**ACTIVITY**
Reproduce, exactly and in full, only the lines below from the one containing "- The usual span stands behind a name" through the one containing "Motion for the".

* * *

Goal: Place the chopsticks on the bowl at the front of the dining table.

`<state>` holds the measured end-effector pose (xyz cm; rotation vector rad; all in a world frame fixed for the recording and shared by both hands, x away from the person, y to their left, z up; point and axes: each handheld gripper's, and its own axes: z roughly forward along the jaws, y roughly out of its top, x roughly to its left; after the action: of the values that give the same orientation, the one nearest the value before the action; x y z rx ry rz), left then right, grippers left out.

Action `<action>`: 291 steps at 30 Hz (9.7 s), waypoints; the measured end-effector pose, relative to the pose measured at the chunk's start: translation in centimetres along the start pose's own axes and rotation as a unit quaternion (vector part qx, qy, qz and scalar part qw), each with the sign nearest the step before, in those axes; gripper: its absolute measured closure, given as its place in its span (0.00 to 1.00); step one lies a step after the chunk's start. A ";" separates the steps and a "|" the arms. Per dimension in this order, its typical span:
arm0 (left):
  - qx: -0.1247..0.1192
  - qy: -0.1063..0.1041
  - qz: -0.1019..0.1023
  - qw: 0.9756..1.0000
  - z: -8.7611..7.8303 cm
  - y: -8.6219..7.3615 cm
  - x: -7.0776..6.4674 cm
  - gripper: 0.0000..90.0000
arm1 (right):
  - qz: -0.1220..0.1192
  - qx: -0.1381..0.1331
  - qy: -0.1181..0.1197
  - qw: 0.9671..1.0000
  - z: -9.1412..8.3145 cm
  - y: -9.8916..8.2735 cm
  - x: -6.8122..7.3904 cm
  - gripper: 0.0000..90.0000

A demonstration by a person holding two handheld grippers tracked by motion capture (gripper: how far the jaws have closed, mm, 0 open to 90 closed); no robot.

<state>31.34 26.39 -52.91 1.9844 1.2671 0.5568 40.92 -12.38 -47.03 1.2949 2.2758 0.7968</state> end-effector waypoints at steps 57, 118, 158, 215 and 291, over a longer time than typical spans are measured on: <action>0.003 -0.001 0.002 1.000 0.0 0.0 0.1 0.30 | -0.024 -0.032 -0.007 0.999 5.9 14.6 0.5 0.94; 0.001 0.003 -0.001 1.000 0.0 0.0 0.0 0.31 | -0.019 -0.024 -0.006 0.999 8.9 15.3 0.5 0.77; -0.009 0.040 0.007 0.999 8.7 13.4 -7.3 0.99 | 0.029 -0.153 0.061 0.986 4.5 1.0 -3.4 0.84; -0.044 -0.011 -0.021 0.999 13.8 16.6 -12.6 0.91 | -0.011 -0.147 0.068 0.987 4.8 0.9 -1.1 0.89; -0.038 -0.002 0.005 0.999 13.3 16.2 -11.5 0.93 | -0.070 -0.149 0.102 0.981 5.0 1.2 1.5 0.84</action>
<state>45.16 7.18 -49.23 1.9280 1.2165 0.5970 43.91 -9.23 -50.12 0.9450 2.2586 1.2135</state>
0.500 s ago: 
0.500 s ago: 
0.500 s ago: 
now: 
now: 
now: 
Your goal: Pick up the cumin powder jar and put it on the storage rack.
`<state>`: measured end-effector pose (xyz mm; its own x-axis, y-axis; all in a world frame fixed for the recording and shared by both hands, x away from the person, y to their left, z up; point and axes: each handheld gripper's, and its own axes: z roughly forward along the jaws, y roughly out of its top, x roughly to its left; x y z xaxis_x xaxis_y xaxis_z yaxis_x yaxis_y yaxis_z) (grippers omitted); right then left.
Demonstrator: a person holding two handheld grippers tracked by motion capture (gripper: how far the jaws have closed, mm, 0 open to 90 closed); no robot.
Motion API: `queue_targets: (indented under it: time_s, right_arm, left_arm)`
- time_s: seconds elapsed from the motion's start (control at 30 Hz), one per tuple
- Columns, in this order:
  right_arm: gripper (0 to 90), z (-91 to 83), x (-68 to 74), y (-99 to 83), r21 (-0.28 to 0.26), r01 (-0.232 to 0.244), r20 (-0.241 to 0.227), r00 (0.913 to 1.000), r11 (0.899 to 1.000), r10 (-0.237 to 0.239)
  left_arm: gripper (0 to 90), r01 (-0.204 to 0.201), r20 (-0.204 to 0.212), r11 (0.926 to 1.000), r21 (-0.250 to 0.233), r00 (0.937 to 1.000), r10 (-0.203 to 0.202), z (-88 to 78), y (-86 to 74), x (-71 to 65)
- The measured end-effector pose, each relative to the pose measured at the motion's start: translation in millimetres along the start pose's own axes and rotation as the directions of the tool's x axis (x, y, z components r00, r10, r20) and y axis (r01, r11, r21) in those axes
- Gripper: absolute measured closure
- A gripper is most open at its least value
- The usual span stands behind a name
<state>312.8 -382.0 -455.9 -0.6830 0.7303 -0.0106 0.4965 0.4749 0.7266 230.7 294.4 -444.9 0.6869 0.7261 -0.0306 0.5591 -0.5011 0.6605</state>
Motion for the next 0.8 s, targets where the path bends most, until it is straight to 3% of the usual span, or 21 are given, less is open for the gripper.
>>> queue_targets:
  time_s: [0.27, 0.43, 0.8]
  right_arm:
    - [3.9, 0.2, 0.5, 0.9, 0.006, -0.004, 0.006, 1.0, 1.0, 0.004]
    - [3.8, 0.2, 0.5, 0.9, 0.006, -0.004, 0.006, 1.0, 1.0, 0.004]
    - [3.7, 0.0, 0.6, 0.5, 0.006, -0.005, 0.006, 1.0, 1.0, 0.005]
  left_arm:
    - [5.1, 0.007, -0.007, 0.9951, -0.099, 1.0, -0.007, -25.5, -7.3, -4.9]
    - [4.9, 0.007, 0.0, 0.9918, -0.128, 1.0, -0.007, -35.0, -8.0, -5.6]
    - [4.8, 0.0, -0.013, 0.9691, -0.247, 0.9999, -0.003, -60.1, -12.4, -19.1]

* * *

**EXPECTED ANSWER**
- The usual span stands behind a name
<state>312.8 -382.0 -455.9 -0.6830 0.7303 -0.0106 0.4965 0.4749 0.7266 230.7 294.4 -444.9 0.6869 0.7261 -0.0306 0.5591 -0.5011 0.6605</state>
Motion for the next 0.8 s, targets where the path bends most, until it is straight to 3% of the usual span, or 21 are given, less is open for the gripper.

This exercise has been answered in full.